Happy Festichristmahanukwanzaakus everyone! Or is it merry Festichristmahanukwanzaakus?
Anyway, it's that time of year for the fat man from the North Pole to decipher who's been naughty, and who has been nice in baseball this year.
The Nice List
Jon Lester
How was he not the comeback player of the year again? In 2007, Lester beat cancer, and he pitched 5 shutout innings of the clinching game of the World Series for the Red Sox. He worked hard all year, defying the odds of coming back to make any kind of meaningful impact on the baseball diamond, and was very patient while he worked in AAA waiting for a callup.
Present: A World Series ring coming in April.
George Mitchell
You had no subpoena power, anyone could decide not to talk to you, and yet your report thus far looks pretty good and accurate. Your suggestions seem reasonable and obvious, and even some of the more ridiculous sounding accusations (Brian Roberts), now seem pretty accurate. Best of all, you've seemingly nailed Roger Clemens, who for too long had escaped the public eye in terms of being a possible PED user. The report isn't perfect, but given the resources that you had, the effort I'd say paid dividends.
Present: Respect from the general public. People will remember who you were.
Barry Bonds
What? Really? Yes folks, the fact of the matter was that in 2007, Barry made his resurgence onto the nice list. I for one was extremely impressed by Bonds' attitude toward breaking the all-time home run record. He handled the moment with grace and reverence for the game, his father, and the fans who had supported him... all these things of which I didn't think Bonds capable of doing. But the fact of the matter is that he really handled breaking the record with a lot of class.
Present: Tips from Martha Stewart on how to liven up Federal prison life (2008 edition)
The Naughty List
Roger Clemens
It's been a tough year for the Rocket ("I wanna pitch!")... first he had a mediocre season on the diamond, then he became the focal point of the Mitchell Report, as his former personal trainer told investigators about numerous occassions where Roger took HGH and anabolic steroids. To make things worse, training buddy/best friend Andy Pettite corroborated McNamee's testimony, giving credibility to the embattled trainer.

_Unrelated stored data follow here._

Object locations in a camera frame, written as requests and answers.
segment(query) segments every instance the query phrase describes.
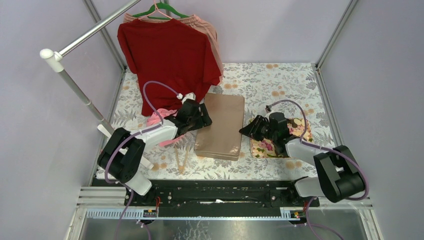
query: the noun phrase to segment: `pink garment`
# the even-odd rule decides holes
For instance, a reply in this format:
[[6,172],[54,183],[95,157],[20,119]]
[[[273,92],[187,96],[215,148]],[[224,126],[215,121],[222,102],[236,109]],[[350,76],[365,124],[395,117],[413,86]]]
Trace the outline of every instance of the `pink garment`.
[[[175,114],[177,112],[177,110],[166,110],[166,109],[163,109],[163,108],[159,108],[157,111],[162,116],[162,118],[167,117],[167,116],[172,115],[172,114]],[[156,114],[156,112],[153,112],[153,114],[151,115],[151,117],[149,117],[147,119],[146,126],[148,127],[148,126],[151,126],[153,124],[158,124],[160,122],[161,122],[161,119],[159,118],[159,116]],[[170,145],[170,144],[176,143],[182,137],[183,136],[179,136],[179,137],[177,137],[175,139],[172,139],[172,140],[163,141],[163,142],[159,143],[159,146],[160,147],[165,147],[166,145]]]
[[[129,13],[125,13],[123,15],[124,23],[132,22],[136,19],[137,17],[133,17]],[[166,19],[151,19],[151,18],[142,18],[142,17],[139,17],[138,19],[140,21],[148,22],[148,23],[164,23],[169,21]],[[191,15],[190,17],[186,17],[186,18],[178,18],[176,20],[180,21],[181,23],[193,29],[196,29],[197,31],[203,34],[206,34],[207,38],[209,39],[210,46],[212,48],[213,56],[215,57],[216,64],[218,65],[219,70],[221,71],[221,74],[224,74],[224,65],[223,65],[223,61],[221,60],[221,54],[220,54],[220,44],[218,42],[218,34],[217,34],[217,31],[215,30],[215,27],[209,22],[201,19],[200,17],[196,15]],[[223,76],[219,78],[220,83],[222,82],[222,80],[223,80]]]

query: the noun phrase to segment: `brown box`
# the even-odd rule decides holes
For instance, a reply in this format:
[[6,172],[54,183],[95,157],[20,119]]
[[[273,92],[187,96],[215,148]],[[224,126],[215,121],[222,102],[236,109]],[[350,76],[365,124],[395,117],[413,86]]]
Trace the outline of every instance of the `brown box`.
[[208,93],[204,104],[212,125],[197,131],[194,152],[197,156],[237,161],[240,155],[245,114],[245,98]]

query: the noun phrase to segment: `pink hanger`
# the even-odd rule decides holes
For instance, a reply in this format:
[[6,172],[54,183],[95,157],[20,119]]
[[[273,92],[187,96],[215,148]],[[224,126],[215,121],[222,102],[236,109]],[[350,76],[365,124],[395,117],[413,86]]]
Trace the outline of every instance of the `pink hanger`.
[[170,16],[166,15],[165,13],[163,13],[163,12],[159,11],[158,6],[156,5],[156,0],[153,0],[153,4],[154,4],[154,8],[155,8],[156,10],[155,10],[154,12],[150,13],[150,14],[147,14],[147,15],[145,15],[145,16],[143,16],[143,17],[140,17],[139,19],[144,19],[144,18],[146,18],[146,17],[148,17],[148,16],[150,16],[150,15],[152,15],[152,14],[156,13],[156,12],[158,12],[158,13],[160,13],[160,14],[164,15],[164,16],[165,16],[165,17],[167,17],[167,18],[173,19],[172,17],[170,17]]

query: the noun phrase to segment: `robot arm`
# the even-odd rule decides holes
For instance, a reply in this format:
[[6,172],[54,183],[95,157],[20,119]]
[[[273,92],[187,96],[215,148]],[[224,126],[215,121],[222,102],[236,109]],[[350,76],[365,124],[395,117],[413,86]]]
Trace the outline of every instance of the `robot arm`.
[[[182,107],[175,116],[167,116],[163,123],[140,129],[141,134],[132,137],[123,145],[122,148],[127,149],[126,153],[118,152],[113,158],[108,173],[139,195],[145,195],[152,187],[152,183],[138,171],[144,150],[161,142],[175,139],[188,131],[212,124],[205,105],[197,103],[194,98],[193,93],[187,94],[182,100]],[[118,146],[137,132],[130,133],[122,127],[116,129],[98,157],[97,164],[106,169]]]
[[[326,197],[336,203],[365,190],[365,181],[356,167],[333,152],[302,144],[290,134],[288,121],[283,113],[270,112],[265,117],[257,115],[239,132],[256,141],[271,140],[277,156],[303,160],[316,167],[318,177],[303,177],[293,182],[294,198]],[[355,161],[348,147],[341,145],[333,150]]]

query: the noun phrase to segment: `floral tablecloth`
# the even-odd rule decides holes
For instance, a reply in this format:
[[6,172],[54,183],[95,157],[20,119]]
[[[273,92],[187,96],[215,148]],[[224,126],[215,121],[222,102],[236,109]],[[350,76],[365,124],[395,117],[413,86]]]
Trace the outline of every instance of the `floral tablecloth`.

Present: The infamy of now being known as "The greatest pitcher of his generation*"
Red Sox Nation
You've had an improbable run after those 86 years Red Sox nation. You were the darlings, the underdogs, a team in which nobody hated because of your tortured past. People respected the fans that stood by your team through it all... and it only took 4 years to turn all that goodwill into unbridaled hatred. Sox fans now tend to whine even when their team is winning, still have an unhealthy Yankee-phobia, and now outnumber and outobnoxious Yankee fans during most road games. The funny thing is, other than Curt Schilling, none of the Red Sox players are really that hateable, right?
Present: The archvillain status of the Yankees. You may win, but everyone hates you now.
Hank Steinbrenner
Wow, just when everyone felt a little sorry for old King George, his son comes along carrying the apparently dominant "asshole owner" gene. For most of 2007, no one knew you, but in two short months since the season ended, you've gained notoriety by making bold (and rather ridiculous) claims through the media. In two short months, you've already lost all credibility (we don't want A-Rod), and in all likelihood should be facing tampering charges (openly talking about Johan Santana).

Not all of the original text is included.